In San Francisco, already facing a $876 million deficit over the next two years, “all our aging departments were asked to do a minimum 15% cut, meaning our services will be cut,” said Chung.
Since Trump’s executive order ending birthright citizenship — now blocked by two federal judges — “We’ve seen ICE asking Chinatown employers for ID’s, so we’ve already begun partnering with nonprofit legal services to tell seniors their rights,” she continued. “If more cuts are coming under an administration that’s hostile to the people we represent, we have to rely more on community partners like these, or shut our services.”
However, “Self-Help for the Elderly was not started waiting for the government to come into our community. We started based on the principle of self-determination,” Chung added. “If we don’t have something seniors need, we’ll find someone in the community to give it to them. We have to go back to why we started back in 1966: helping seniors live freely, not in institutions.”
“We’re driven by a preoccupation with responding to crises by getting people out of our field of vision — by the political urgency of people, many of them older adults, who are inconvenient to us, who we don’t want to see as a part of our public landscape,” said Dr. Luke Bergmann, director of behavioral health services for the San Diego County Health and Human Services Agency.
“My dad died three years ago at age 90. He was a very esteemed professor of philosophy, and he developed spinal stenosis. His health degraded rapidly because he wasn’t moving,” he continued. “He couldn’t care for himself. His pension wasn’t enough. We had to deliberately destitute him of his assets to get him in the Medicare-Medicaid PACE program. That was the only way we could get him care, and it’s not an uncommon story.”
He added: “We’re stuck in a culturally driven loop of being obsessed with crisis, which prevents us from actually caring for people over the long-term … and that drives state policy.”

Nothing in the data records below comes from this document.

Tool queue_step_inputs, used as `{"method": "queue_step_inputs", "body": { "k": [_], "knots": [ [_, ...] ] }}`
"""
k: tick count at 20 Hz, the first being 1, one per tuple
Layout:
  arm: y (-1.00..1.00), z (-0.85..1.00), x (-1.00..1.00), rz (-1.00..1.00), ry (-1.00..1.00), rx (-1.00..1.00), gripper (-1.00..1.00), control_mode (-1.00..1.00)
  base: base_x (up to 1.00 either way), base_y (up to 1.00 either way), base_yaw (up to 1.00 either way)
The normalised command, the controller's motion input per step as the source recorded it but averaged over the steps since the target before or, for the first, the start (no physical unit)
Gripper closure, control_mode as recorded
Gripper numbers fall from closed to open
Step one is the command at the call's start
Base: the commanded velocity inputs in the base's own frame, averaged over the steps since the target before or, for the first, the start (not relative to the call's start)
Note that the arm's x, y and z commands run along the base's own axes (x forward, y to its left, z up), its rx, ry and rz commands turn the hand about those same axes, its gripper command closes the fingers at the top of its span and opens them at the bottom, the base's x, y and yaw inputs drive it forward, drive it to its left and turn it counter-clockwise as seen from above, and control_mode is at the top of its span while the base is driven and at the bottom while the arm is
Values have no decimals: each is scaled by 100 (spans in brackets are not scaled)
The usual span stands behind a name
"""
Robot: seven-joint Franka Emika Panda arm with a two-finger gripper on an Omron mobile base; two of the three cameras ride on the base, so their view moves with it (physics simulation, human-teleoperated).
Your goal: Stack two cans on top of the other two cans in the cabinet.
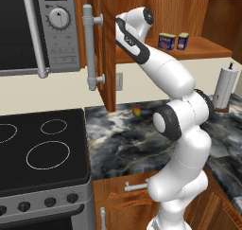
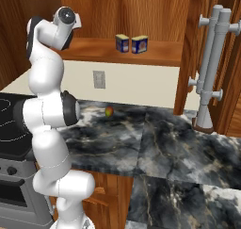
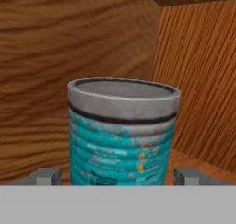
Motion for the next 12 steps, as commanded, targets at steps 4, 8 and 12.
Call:
{"method": "queue_step_inputs", "body": {
  "k": [4,8,12],
  "knots": [
    [-5,0,0,0,0,0,-100,-100,0,0,0],
    [-6,0,0,0,0,0,-100,-100,0,0,0],
    [-12,0,-5,0,0,0,-100,-100,0,0,0]
  ]
}}
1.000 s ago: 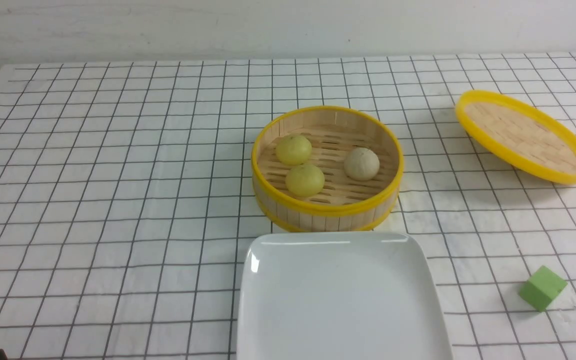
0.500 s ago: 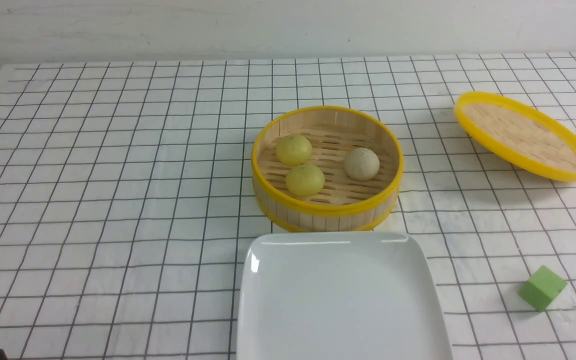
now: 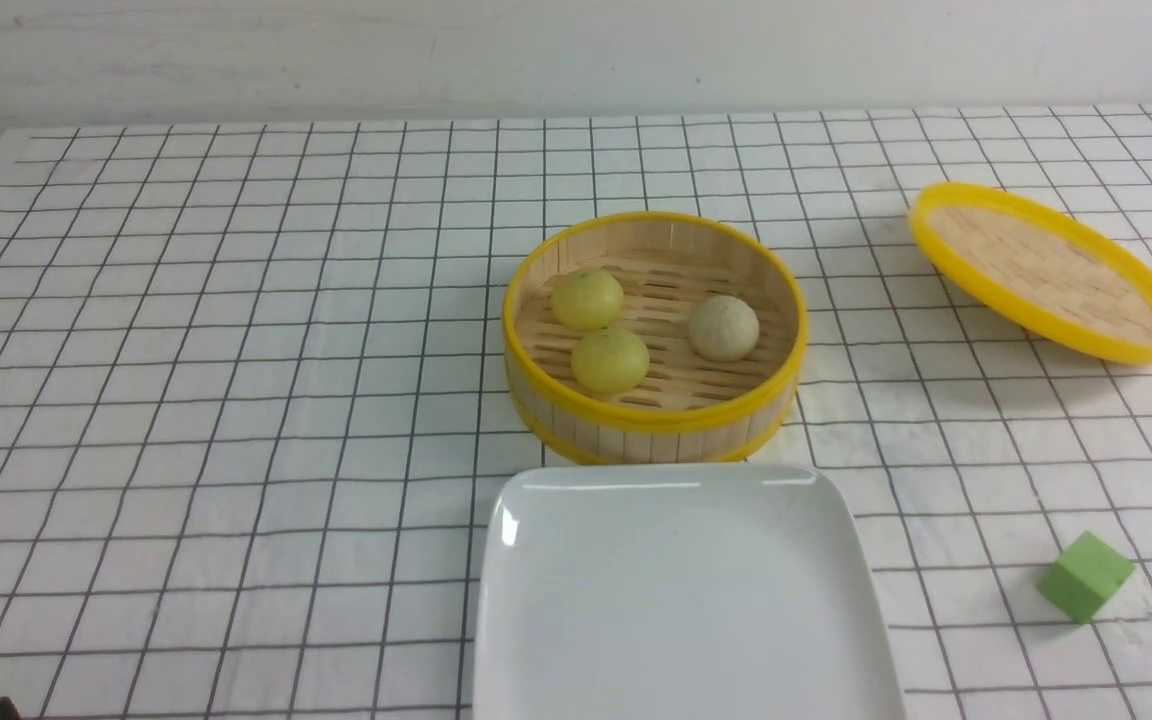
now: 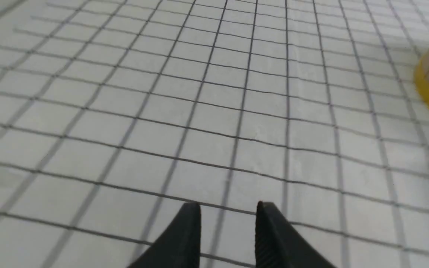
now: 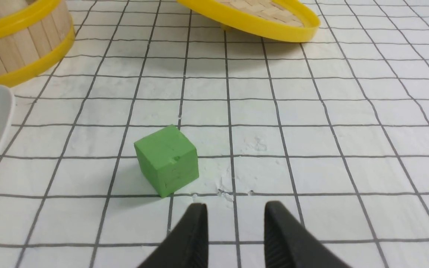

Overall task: Put the steamed buns into the plate on the white-black tablecloth.
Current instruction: 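Reach toward a bun in the bamboo steamer with the right gripper, then move the steamed bun from the bamboo steamer onto the white plate with the right gripper, then reach into the bamboo steamer and grasp a bun with the left gripper, then carry the bun from the bamboo steamer to the plate with the left gripper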

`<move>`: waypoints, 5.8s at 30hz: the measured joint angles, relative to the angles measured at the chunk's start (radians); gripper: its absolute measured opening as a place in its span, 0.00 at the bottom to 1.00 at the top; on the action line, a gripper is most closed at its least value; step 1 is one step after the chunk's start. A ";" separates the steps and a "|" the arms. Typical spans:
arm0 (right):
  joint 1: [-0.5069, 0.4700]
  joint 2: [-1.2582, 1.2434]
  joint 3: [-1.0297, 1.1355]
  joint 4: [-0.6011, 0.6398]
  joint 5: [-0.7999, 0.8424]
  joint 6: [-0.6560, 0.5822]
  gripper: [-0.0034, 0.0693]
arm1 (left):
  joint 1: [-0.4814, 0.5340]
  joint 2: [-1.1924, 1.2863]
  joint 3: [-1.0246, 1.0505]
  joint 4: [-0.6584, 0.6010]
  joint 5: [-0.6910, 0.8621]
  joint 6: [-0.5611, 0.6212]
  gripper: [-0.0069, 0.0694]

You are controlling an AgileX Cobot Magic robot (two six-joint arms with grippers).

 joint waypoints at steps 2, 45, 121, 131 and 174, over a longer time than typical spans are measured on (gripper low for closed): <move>0.000 0.000 0.001 0.052 0.000 0.030 0.38 | 0.000 0.000 0.000 -0.089 -0.002 -0.065 0.41; 0.208 1.268 -0.843 0.445 0.503 -0.208 0.19 | 0.000 0.881 -0.614 -0.364 0.608 0.113 0.12; 0.618 1.027 -0.882 -0.023 0.677 -0.006 0.03 | 0.000 1.041 -0.709 -0.299 0.485 0.140 0.12; 0.618 0.818 -0.618 -0.067 0.479 -0.006 0.03 | -0.151 1.343 -1.009 -0.585 0.542 0.323 0.13; 0.618 0.818 -0.618 -0.059 0.438 -0.004 0.07 | -0.545 1.996 -1.995 -0.094 0.679 -0.014 0.11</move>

Recent landmark examples of this include the 2022 CARE Act allowing petitioners to ask a court to create a court-ordered care plan for someone with an untreated severe mental illness like schizophrenia, and the 2024 Senate Bill 43 expanding eligibility for state conservatorship to include people unable to provide for personal safety or necessary medical care, in addition to food, clothing or shelter — the first update to California’s conservatorship law in 50 years.
The panel discusses the need for changes to behavioral health care for California’s older adults in the face of looming federal cuts. (Credit: Selen Ozturk)

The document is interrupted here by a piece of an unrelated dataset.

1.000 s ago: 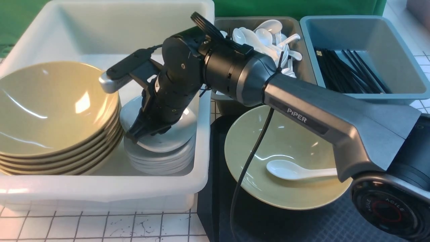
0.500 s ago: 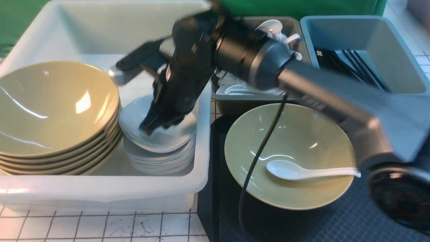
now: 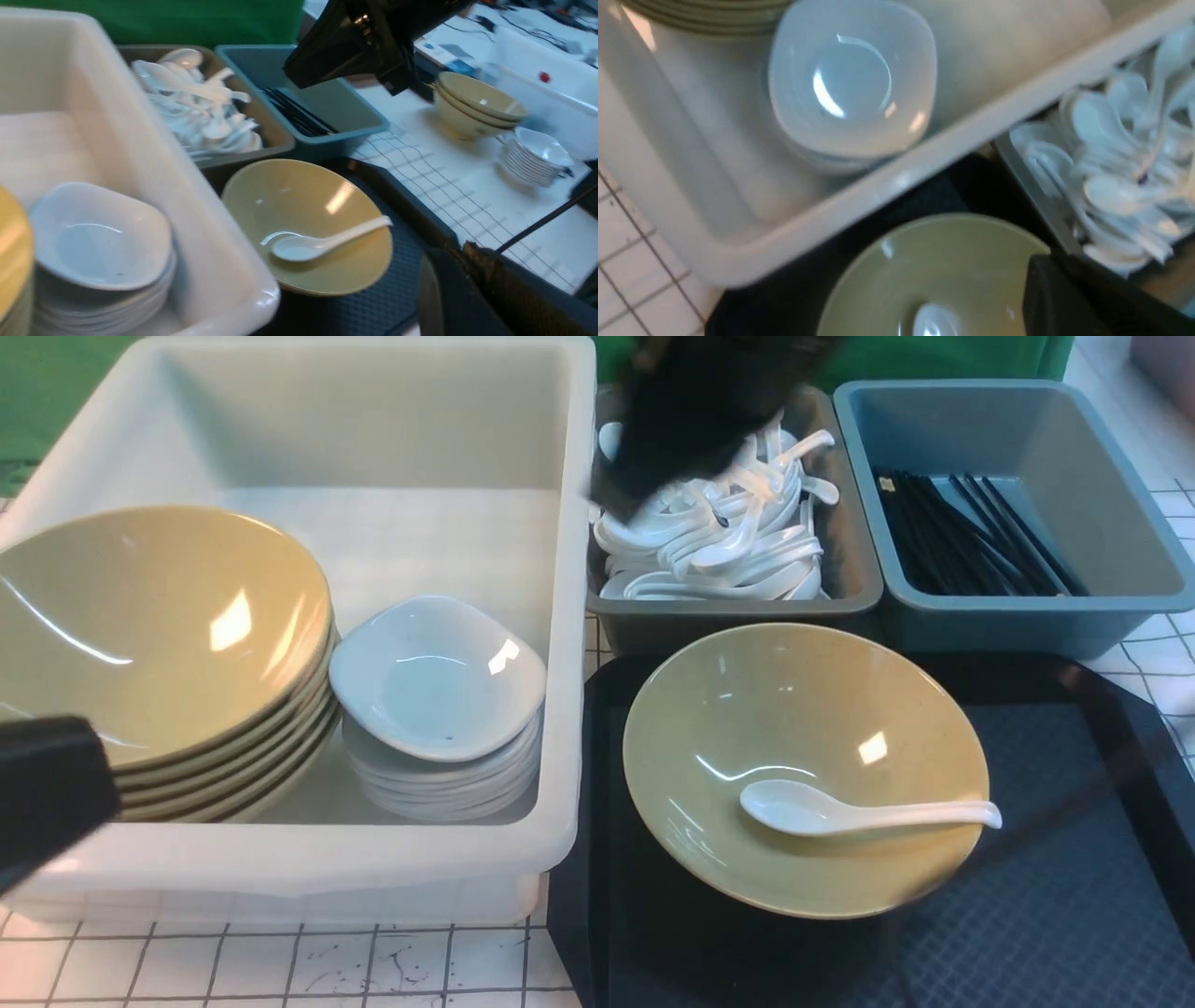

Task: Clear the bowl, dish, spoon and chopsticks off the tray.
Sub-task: Use the right arm to grab the soup spoon in the middle

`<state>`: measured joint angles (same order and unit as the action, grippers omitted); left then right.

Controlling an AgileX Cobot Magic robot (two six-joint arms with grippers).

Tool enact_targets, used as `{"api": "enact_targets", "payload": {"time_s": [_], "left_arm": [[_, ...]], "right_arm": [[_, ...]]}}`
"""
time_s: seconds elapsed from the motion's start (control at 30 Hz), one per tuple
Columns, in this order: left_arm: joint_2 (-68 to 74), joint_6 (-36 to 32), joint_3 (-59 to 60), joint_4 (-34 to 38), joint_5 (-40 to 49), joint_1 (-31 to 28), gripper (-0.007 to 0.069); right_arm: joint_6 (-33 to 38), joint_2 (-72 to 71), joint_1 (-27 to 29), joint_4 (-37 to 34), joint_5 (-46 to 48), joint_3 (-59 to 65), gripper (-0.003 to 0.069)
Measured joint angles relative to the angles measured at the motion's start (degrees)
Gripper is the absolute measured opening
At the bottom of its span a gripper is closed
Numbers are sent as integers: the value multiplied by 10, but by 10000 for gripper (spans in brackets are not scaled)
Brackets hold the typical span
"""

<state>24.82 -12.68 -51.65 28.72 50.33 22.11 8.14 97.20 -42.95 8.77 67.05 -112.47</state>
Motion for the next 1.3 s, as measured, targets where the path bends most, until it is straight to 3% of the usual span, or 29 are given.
{"api": "enact_targets", "payload": {"time_s": [0.13,0.27,0.4,0.5,0.63,0.87,0.93,1.07,1.3], "left_arm": [[7,-12,0,18,25,0,-1],[13,-20,0,20,52,0,-1],[15,-25,0,20,56,0,-1],[15,-26,0,21,57,0,-1],[15,-44,0,44,60,0,-1],[15,-109,0,104,63,0,-1],[15,-116,0,113,63,0,-1],[15,-118,0,115,73,0,-1],[15,-118,0,115,99,0,-1]], "right_arm": [[-47,-96,44,22,0,163,41],[-86,-164,130,23,-4,311,48],[-63,-200,182,-19,-22,378,57],[-25,-203,189,-47,-17,386,66],[57,-166,189,-88,-2,388,158],[175,-47,189,-88,-36,373,472],[196,-16,189,-88,-44,355,531],[226,35,190,-88,-49,318,573],[251,101,190,-73,-45,295,580]]}}
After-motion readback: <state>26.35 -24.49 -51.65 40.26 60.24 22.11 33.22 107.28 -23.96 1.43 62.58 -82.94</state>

“When we address mental health, we need to address physical health as well, especially for seniors who disproportionately suffer co-morbid chronic illnesses,” Bergmann said.
Of San Diego County’s 31,000 long-term care beds, only 225 are occupied by people served through Bergmann’s behavioral health specialty care system — largely due to steep costs and, now, looming federal public health cuts.
“More than anything, our department is building up capacity for long-term residential elderly care. The continuum of care gap is unconscionable when the average price is $8,000 a month,” he said.
“A big part of the $1.2 billion budget I run in San Diego relies on block grant funding,” Bergmann continued. “I’m substantially worried about the cuts. But I’m more worried for those who don’t live in California. Here, we’re fortunate to have political actors who have committed to firewall California as much as possible.”
“The only way that I think we can remediate this deprivation of investment in behavioral health is to think about it as a culture change,” he added. “We’re fighting to help the expression of agency over an ever-longer time for people. We’re giving them space to build their own life.”